Dans le domaine spatial, Disney met en scène, pour le dessin animé Man and the moon de 1955, l’utilisation d’un réacteur nucléaire permettant de voyager dans l’espace et d’alimenter une base lunaire. Quelques années plus tard, des satellites américains et soviétiques utiliseront de véritables réacteurs nucléaires miniaturisés ! Mais c’est surtout à travers l’utilisation d’appareils plus petits et plus simples, soit des générateurs thermoélectriques à radioisotope (RTG) mobilisant la chaleur issue de la désintégration de la matière radioactive, que l’industrie spatiale trouvera un débouché important pour l’énergie nucléaire. Près de 50 ans après leur décollage, certains instruments scientifiques des sondes du programme Voyager de la NASA sont encore alimentés par leurs RTGs, aux confins de notre système solaire. De même, les astronautes américains des programmes Apollo (1960-1970) font fonctionner leurs matériels scientifiques sur le sol lunaire avec des RTG. Actuellement, les robots Curiosity et Perseverance parcourent  le sol martien alimentés par ce type de technologie.
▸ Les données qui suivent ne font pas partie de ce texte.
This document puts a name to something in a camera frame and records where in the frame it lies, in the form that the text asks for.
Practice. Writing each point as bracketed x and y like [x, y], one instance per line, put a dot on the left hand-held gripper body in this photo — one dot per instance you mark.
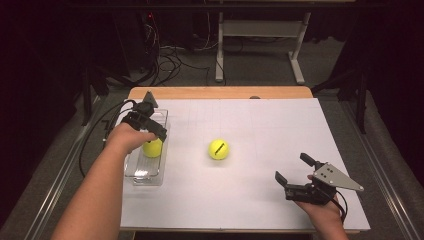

Une oeuvre qui va marquer les imaginaires

À plus de soixante ans de distance, Our friend, the atom peut apparaître comme un ovni cinématographique. Mais tout au contraire, ce film est ancré dans un contexte politique tout à fait concret et spécifique, marqué par la volonté des États-Unis de promouvoir les usages pacifiques de l’atome dans un monde inquiet d’une possible confrontation atomique entre les « deux grands » adversaires de la guerre froide. Autour de projets réels et/ou rêvés, la frontière entre le monde enchanté de Disney et la réalité scientifique et technique s’estompe. Our friend, the atom est une opération de communication marquante qui illustre la forte synergie aux États-Unis entre grands industriels, médias et gouvernement pour véhiculer et tenter d’imposer une certaine représentation de l’avenir6. Dans le monde entier, souvent soutenus directement ou indirectement par le gouvernement américain, de nombreux pays se saisissent de cet imaginaire et se lancent dans la quête d’une modernité atomique. Un véritable soft power pour énergie surpuissante.


1. Dos Santos G.B.S., Mello D.A.T. & Neves M.C.D. (2022). “Our Friend the Atom”. Science & Education, no 31, p. 1075–1099.
2. Mangeon, M. & Roger, M. (2022). « 1945-1957 : la genèse mouvementée de l’AIEA ». RGN, no 2 du deuxième trimestre.
3. Hewlett R. & Holl J. (1989). “Atoms for peace and war 1953-1961. Eisenhower and the Atomic Energy Commission”, University of California Press.
4. Lamiral, G. (1988). Chronique de trente années d’équipement nucléaire à Électricité de France. Association pour l’histoire de l’électricité en France.
5. « Rubéole » pour Réacteur à uranium (RU), modéré à l’oxyde de Béryllium (BeO), légèrement enrichi (LE).
6. Langer M. (1955). “Why the Atom is our Friend : Disney, General Dynamics and the USS Nautilus“. Art History, vol. 18, no 1, p. 63–96.

Par Michaël Mangeon, docteur en Sciences de gestion, chercheur associé au laboratoire Environnement ville société (EVS) et Mathias Roger, docteur en Sociologie des sciences et des techniques, chercheur au Laboratoire d’économie et de management de Nantes-Atlantique (LEMNA)

Photo I Dwight Eisenhower prononce le 8 décembre 1953 son discours « Atom for Peace » devant l’assemblée des Nations unies, à New York.